Venant au fond des dossiers et entamant le discours sur la réforme du Sénat, qui est le prochain à l'ordre du jour, il est plus important d'insister sur l'électivité des sénateurs ou de faire le premier pas pour réduire la taille du Sénat et surmonter les un bicamérisme parfait, néfaste et coûteux, qui n'a fait, ces vingt dernières années, qu'entraver l'avancée des lois et des réformes ? C'est le point central auquel tout le reste, si important soit-il, doit être subordonné. Et ne venez pas raconter le conte de fées qu'en réduisant les effectifs du Sénat et en évitant l'élection directe de ses membres, l'équilibre démocratique serait mis à mal. 

Quant à l'Italicum et à la réforme de la loi électorale, de nombreuses améliorations peuvent être suggérées, dans ce cas également, mais à condition qu'elles soient partagées par une large majorité et qu'elles soient cohérentes avec l'objectif de consolider la bipolarité, de faire en sorte que quiconque remporte les élections gouverne et d'éviter le recours à des accords larges qui, sauf situations exceptionnelles, obscurcissent la clarté de l'action gouvernementale. Si vous ne tenez pas compte de ces trois points décisifs, comme semblent le faire les grillini, vous pouvez également faire travailler vos muscles mais c'est juste déroutant.

Mais enfin, il y a une question de méthode qui concerne à la fois les frondistes de Forza Italia et les dissidents du Parti démocrate. Qui n'aimerait pas que les futurs parlementaires ne soient plus désignés par les secrétariats des partis mais choisis par les citoyens électoraux ? Cependant, il semble grotesque que pour hisser le drapeau des préférences, jusqu'à récemment considéré comme démoniaque, ce soient des politiciens qui n'ont pas été choisis par le peuple mais à partir de listes de prix bloquées et de listes établies par Silvio Berlusconi et l'ancien secrétaire du Parti démocrate Pierluigi Bersani. Tout cela pose un problème de cohérence politique sans précédent. 

Chaque parlementaire a le droit de mener ses batailles, mais jusqu'à quel point ? Au fond, l'idée d'un parlementaire unique importe davantage, même s'il n'a ni le confort de l'électorat qui ne l'a pas choisi mais l'a subi, ni le respect de la majorité du parti auquel il fait référence et avec lequel il semble évident de devoir trouver une synthèse ? Autrement dit : Renzi, qui a balayé les primaires de son parti avant même les élections européennes, a-t-il le droit ou non d'exprimer la ligne politique soutenue par de nombreux militants et citoyens qui lui demandent ou non des réformes ? Et dans une démocratie compte-t-il plus le désir de renouvellement de millions de citoyens ou les excentricités d'un Corradino Mineo ou d'un Augusto Minzolini ?

Un iota de sagesse suffirait à répondre, sachant que le pluralisme, même au sein d'un parti, est sacro-saint tant qu'il ne conduit pas à une anarchie décousue ou à la dictature des minorités qui sont toujours l'antichambre de l'inaction et de l'indécis.

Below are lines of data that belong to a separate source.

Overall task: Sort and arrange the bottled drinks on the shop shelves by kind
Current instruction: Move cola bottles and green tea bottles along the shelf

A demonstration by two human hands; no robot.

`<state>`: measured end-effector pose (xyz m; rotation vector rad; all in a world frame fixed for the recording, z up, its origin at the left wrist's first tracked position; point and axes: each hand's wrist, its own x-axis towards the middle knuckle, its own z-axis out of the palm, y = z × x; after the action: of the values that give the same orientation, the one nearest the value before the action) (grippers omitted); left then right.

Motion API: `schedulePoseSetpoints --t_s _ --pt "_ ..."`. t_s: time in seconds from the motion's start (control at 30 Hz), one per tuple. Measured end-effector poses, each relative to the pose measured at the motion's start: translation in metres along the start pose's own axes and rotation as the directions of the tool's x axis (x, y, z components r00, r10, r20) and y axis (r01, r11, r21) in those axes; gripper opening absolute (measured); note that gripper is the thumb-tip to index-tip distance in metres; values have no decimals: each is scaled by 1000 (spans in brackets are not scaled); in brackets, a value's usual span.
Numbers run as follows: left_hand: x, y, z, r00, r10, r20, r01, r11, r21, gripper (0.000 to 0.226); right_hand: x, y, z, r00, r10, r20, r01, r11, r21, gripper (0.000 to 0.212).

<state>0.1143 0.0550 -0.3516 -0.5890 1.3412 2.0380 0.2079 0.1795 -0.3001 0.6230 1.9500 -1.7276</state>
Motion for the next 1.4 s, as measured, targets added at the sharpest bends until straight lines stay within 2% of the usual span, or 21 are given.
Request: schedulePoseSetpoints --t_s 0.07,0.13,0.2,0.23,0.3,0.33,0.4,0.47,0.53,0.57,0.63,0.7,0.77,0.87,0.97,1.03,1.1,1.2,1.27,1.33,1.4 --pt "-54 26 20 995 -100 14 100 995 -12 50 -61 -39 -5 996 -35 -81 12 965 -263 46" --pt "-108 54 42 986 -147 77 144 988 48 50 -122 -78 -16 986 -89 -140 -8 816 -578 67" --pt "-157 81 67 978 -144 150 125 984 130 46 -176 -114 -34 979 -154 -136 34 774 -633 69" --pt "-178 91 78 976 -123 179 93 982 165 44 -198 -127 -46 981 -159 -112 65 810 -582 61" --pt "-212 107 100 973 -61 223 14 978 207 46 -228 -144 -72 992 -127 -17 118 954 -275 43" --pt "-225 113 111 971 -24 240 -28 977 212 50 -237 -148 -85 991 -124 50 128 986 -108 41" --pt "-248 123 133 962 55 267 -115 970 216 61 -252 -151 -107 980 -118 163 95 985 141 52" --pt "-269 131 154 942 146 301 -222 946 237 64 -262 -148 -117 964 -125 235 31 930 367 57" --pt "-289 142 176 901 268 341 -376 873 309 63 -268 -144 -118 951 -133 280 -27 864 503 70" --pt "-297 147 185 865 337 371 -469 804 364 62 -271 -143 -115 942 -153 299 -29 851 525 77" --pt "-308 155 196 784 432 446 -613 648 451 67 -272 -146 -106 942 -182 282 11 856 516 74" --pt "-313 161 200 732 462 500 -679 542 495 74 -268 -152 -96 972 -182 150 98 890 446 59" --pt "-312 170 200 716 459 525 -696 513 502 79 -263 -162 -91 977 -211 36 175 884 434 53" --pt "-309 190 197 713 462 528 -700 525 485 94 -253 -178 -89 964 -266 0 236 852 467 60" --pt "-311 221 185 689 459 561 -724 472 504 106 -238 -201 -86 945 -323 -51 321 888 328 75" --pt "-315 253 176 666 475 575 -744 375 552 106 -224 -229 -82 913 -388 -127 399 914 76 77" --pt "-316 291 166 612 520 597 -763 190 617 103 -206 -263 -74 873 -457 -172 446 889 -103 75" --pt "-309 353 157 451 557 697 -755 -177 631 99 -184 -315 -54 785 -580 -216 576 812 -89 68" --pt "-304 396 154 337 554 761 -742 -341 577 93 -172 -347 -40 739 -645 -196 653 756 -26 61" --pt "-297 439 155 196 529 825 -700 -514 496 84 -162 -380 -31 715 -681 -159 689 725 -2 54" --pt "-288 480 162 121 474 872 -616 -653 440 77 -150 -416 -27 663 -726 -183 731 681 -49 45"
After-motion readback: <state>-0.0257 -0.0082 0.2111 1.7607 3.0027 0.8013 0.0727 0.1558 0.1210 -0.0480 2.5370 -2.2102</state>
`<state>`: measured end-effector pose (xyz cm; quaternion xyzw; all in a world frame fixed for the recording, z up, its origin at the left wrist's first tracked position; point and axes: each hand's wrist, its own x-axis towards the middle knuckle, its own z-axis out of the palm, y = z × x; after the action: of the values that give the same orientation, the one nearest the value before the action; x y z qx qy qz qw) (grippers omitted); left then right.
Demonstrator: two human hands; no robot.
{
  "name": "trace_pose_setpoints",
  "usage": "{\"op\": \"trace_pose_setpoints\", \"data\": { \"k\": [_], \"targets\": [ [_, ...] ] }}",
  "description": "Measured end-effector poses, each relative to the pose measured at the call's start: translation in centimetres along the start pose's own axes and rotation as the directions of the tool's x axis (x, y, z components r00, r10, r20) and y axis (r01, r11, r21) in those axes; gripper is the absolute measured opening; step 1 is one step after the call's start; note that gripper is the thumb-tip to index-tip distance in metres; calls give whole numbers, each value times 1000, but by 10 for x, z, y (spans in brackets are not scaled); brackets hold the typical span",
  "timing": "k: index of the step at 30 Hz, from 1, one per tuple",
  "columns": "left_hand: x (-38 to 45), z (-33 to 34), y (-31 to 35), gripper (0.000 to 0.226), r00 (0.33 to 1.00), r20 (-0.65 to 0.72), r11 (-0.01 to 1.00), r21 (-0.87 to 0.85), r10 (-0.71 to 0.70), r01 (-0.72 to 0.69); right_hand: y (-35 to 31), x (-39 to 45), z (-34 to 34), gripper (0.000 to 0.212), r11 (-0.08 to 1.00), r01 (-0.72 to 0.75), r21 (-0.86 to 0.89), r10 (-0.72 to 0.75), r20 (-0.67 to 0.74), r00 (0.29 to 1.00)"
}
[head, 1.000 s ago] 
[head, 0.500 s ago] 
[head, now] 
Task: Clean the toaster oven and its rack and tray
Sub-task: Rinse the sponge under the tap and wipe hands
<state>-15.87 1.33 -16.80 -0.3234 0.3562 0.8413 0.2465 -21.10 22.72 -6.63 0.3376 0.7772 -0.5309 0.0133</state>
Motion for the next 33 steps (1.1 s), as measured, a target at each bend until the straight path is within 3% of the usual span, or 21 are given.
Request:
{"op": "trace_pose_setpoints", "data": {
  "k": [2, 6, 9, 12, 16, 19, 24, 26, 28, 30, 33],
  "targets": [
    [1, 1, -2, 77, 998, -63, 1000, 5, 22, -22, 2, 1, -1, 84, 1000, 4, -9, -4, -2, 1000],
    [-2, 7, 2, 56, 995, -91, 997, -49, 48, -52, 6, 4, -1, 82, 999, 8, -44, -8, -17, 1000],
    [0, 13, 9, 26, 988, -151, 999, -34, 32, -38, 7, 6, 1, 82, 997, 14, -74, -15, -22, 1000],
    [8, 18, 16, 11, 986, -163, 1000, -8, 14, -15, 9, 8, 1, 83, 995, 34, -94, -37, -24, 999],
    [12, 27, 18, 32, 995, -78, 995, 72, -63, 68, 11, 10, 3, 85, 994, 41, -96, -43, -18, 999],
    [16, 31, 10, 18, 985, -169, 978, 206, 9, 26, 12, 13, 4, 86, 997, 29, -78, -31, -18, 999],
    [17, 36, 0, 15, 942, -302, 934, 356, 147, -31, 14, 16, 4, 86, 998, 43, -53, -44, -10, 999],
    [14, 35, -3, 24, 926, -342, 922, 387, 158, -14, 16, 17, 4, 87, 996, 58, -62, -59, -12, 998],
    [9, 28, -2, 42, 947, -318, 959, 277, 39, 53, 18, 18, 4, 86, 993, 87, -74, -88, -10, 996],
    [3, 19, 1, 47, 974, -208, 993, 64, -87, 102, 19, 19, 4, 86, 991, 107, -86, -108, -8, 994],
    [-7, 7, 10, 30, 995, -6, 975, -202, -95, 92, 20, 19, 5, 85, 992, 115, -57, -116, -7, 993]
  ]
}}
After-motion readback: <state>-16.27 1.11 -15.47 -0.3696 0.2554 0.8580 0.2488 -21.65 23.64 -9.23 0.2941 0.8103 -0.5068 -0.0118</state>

Une chose est sûre : si Renzi ne remporte pas les réformes, qui est la dénomination sociale de son gouvernement, il sera inévitable que le pays se retrouve sur le plan incliné des élections anticipées, car la confrontation des idées est toujours utile mais en la fin que nous devons décider et révolutionner aujourd'hui l'Italie est une obligation qui ne peut plus être reportée.